Expérimenter des méthodes de traitement – Des poules, du gel et des coupons ternis
Lorsque l’on expérimente des méthodes de restauration, il faut évidemment éviter que ce soit à l’objet d’en faire les frais. Certaines expériences peuvent laisser des traces, endommager la surface ou faciliter des dégradations futures. Dans le cas des plaques en cuivre argenté de la châsse de l’abbé Nantelme (voir news), beaucoup de questions subsistent quant à la nature de son oxydation. Doit-on s’attendre à un ternissement composé de corrosion de l’argent, comme son revêtement le laisse supposer ou alors de corrosion du cuivre provenant du cœur de la plaque ? Peut-être un mélange des deux, mais s’agit-il alors d’oxydes, de chlorures ou de sulfures ? Qu’en est-il du mercure résiduel utilisé pour argenter la surface ? Joue-t-il un rôle dans le ternissement et peut-il entraîner des effets secondaires lors du nettoyage ? Toutes ces questions sont importantes pour choisir une méthode adaptée au nettoyage du ternissement. La première piste serait d’analyser la nature de cette oxydation et de choisir le traitement en fonction du résultat. Sur le papier cela paraît simple, mais l’analyse d’une couche aussi fine que le ternissement est bien plus complexe qu’il n’y parait et les résultats ne sont souvent que partiels et sujet à interprétation. L’autre option, celle que nous avons retenue, est de fabriquer des coupons métalliques, de les vieillir artificiellement et d’y tester directement les méthodes de traitement que l’on souhaite comparer.

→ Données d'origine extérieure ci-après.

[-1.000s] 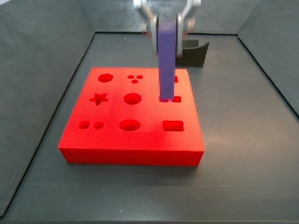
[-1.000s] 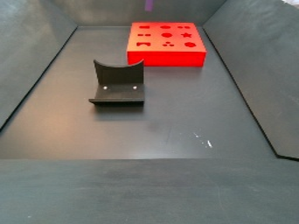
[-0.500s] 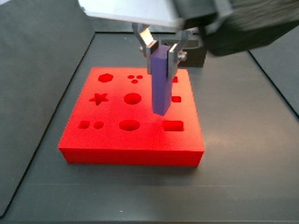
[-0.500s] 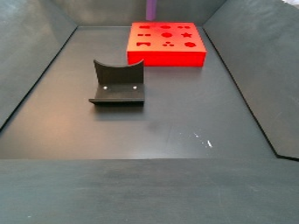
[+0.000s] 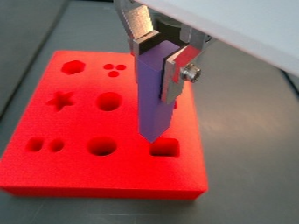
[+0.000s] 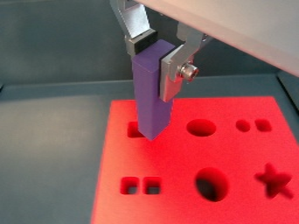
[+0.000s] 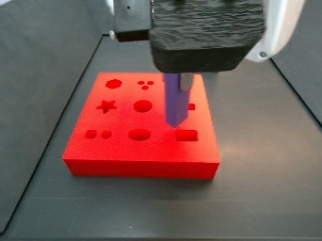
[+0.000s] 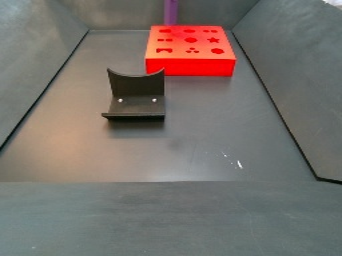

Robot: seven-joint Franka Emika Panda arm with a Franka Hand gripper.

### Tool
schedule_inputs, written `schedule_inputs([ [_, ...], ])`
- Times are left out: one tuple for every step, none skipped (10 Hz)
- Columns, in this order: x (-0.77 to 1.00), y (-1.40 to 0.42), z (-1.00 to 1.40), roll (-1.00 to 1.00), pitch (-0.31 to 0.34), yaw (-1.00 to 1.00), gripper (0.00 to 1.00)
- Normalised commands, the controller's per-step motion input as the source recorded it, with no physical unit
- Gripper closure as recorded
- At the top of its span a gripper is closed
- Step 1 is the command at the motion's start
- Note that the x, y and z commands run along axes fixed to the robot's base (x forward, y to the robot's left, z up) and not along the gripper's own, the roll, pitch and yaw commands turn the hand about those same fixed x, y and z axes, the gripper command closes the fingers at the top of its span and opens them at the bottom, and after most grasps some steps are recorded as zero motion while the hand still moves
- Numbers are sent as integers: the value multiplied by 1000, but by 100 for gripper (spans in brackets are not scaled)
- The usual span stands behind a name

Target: Insert the rectangle object.

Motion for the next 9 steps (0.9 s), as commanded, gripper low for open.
schedule_inputs([
  [451,-63,-51,-61,0,-651,100],
  [466,-69,-51,-61,0,-637,100],
  [297,-94,-200,0,11,-731,100],
  [123,-71,-249,0,43,-817,100],
  [0,-57,-220,30,77,-874,100],
  [-66,-54,-54,73,146,-920,100],
  [-143,0,60,126,200,-877,100],
  [-17,-60,209,73,140,-869,100],
  [34,-129,91,30,80,-800,100],
])
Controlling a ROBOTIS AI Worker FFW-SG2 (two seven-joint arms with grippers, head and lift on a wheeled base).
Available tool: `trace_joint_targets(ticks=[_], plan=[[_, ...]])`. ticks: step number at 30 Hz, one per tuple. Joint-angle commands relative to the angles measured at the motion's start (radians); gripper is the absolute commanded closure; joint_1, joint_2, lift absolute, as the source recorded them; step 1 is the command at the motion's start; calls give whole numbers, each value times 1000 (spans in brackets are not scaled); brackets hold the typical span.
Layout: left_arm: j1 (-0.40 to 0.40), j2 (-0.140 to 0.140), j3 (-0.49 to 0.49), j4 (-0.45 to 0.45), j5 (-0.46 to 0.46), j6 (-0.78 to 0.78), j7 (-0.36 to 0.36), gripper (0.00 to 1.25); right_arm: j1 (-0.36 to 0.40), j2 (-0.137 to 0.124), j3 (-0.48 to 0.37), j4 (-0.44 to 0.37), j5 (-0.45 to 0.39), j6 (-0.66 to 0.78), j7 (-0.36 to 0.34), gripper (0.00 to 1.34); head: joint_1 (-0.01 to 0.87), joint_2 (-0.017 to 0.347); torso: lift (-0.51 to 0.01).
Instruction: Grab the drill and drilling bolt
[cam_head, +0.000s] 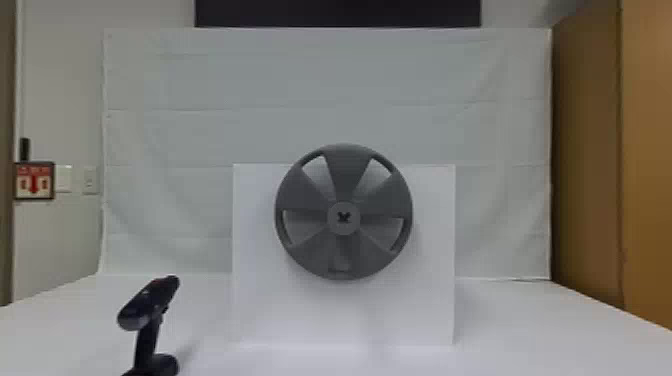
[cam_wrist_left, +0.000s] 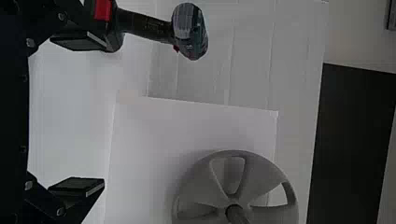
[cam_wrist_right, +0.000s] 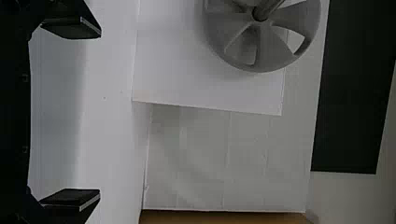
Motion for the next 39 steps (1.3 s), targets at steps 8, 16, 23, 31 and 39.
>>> trace_joint_targets(ticks=[8, 16, 23, 31, 39], plan=[[35, -2, -26, 30, -95, -3, 1, 236, -6, 3, -1, 21, -48, -4, 0, 94, -15, 51, -398], [38, -2, -35, 44, -85, -3, 1, 67, -15, -1, 6, 35, -47, -21, 0, 85, -15, 51, -398], [47, 0, -60, 44, -50, 33, 57, -2, -13, 3, -2, 36, -41, -19, -2, -2, -15, 51, -398], [47, 6, -78, 46, -65, 39, 76, -2, -15, 0, -7, 36, -45, -8, -2, -2, -15, 51, -398], [46, 15, -90, 46, -104, 39, 84, -2, -16, -3, -4, 36, -45, -1, -2, -2, -15, 51, -398]])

Soyons clair, il est vain de vouloir imiter un ternissement naturel de plusieurs siècles ou de recréer une argenture au mercure pour des raisons tant techniques que de toxicité. Ici, nous avons choisi quatre types de coupons pour tenter de recréer séparément les spécificités du ternissement de la châsse. Pour cela, nous avons choisi du cuivre pur, de l’argent pur, un alliage argent cuivre (Ag925) et un cuivre argenté. La surface de ces coupons a été nettoyée et préparée soigneusement pour éviter toute forme de pollution et garantir une certaine reproductibilité.

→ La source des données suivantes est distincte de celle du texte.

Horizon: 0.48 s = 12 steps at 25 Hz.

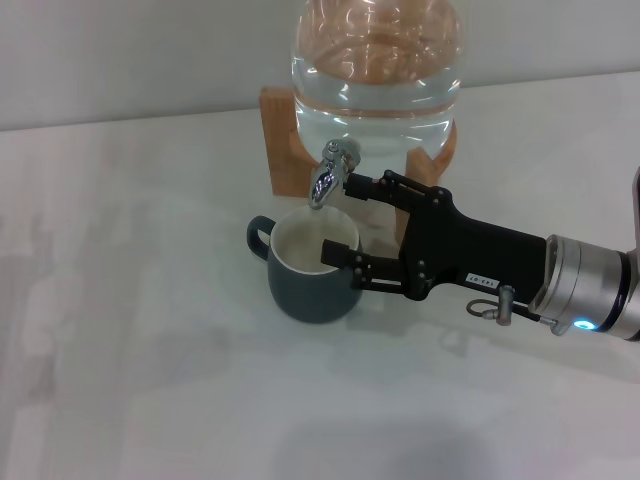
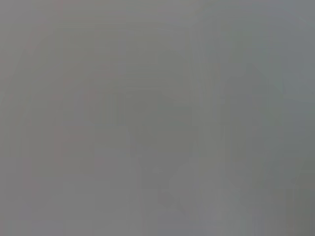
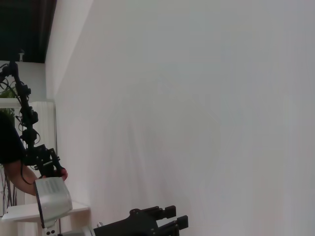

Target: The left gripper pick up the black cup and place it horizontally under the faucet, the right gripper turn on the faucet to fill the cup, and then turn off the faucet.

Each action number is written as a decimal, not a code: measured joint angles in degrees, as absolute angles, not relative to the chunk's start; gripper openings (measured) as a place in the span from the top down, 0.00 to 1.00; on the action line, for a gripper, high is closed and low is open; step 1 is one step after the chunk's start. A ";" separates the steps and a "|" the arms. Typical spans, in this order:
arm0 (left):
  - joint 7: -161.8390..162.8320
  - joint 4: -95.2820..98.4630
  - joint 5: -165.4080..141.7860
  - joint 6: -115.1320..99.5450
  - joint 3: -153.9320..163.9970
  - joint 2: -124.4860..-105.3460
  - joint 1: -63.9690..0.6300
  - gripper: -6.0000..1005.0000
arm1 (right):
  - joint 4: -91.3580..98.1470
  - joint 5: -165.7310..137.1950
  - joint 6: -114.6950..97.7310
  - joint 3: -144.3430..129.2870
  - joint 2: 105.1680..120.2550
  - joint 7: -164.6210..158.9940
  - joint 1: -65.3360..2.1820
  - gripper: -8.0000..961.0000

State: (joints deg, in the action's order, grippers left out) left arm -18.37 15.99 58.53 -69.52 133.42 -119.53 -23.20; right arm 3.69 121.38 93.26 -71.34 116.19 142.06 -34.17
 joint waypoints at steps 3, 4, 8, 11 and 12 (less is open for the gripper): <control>-18.37 15.99 58.54 -69.52 133.42 -119.53 -23.20 0.51 | 3.69 121.38 93.26 -71.37 116.19 142.04 -34.18 0.11; -18.37 15.99 58.56 -69.52 133.41 -119.53 -23.20 0.51 | 3.69 121.38 93.26 -71.37 116.19 142.03 -34.19 0.11; -18.37 15.97 58.58 -69.52 133.41 -119.53 -23.20 0.51 | 3.71 121.39 93.38 -71.20 116.19 142.05 -34.10 0.11; -18.37 15.72 58.57 -69.52 133.42 -119.53 -23.20 0.51 | 3.81 121.77 93.67 -70.80 116.19 142.24 -33.72 0.11; -18.37 15.64 58.57 -69.52 133.42 -119.54 -23.20 0.51 | 3.90 121.87 93.69 -70.70 116.19 142.29 -33.65 0.11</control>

Il est communément admis que le soufre est responsable du ternissement de l’argent. Bien que le soufre soit présent dans l’atmosphère naturellement, il faudrait plusieurs mois, voire plusieurs années pour que les coupons se ternissent naturellement. Pour oxyder plus rapidement des coupons nous devons donc reproduire artificiellement des conditions très défavorables et ainsi accélérer ce processus. Pour cela, il faut augmenter la concentration en soufre dans un environnement chargé d’humidité et légèrement tempéré. C’est là que les poules de l’abbaye entrent en jeu. Plus précisément, leurs œufs, puisqu’une fois cuit, ils vont dégager des vapeurs soufrées désagréables mais tout à fait indiquées pour ternir des coupons métalliques en quelques heures seulement :
Une fois les coupons ternis, nous avons présélectionné deux techniques de restauration complémentaires. La première étape consiste à l’application à chaud d’un gel d’agar-agar contenant un agent actif que l’on appelle un chélatant. Ce produit a pour propriété de capturer tout ou parties des cations métalliques (ici le cuivre) présent dans le ternissement. Il existe plusieurs de ces produits, et appliqué avec certains pH, ils vont avoir une action plus ou moins efficace sur le ternissement. Différents produits, à différent pH ont donc été testés sur nos coupons. Comme le ternissement de l’argent n’est pas sensible à cette technique, une deuxième étape est nécessaire. Pour cela on utilise un pinceau électrolytique, le Pleco® qui va permettre de réduire les chlorures et sulfures d’argent restant. C’est d’ailleurs avec cet outil que nous avions réduit le ternissement de la Grande châsse de saint Maurice (voir news).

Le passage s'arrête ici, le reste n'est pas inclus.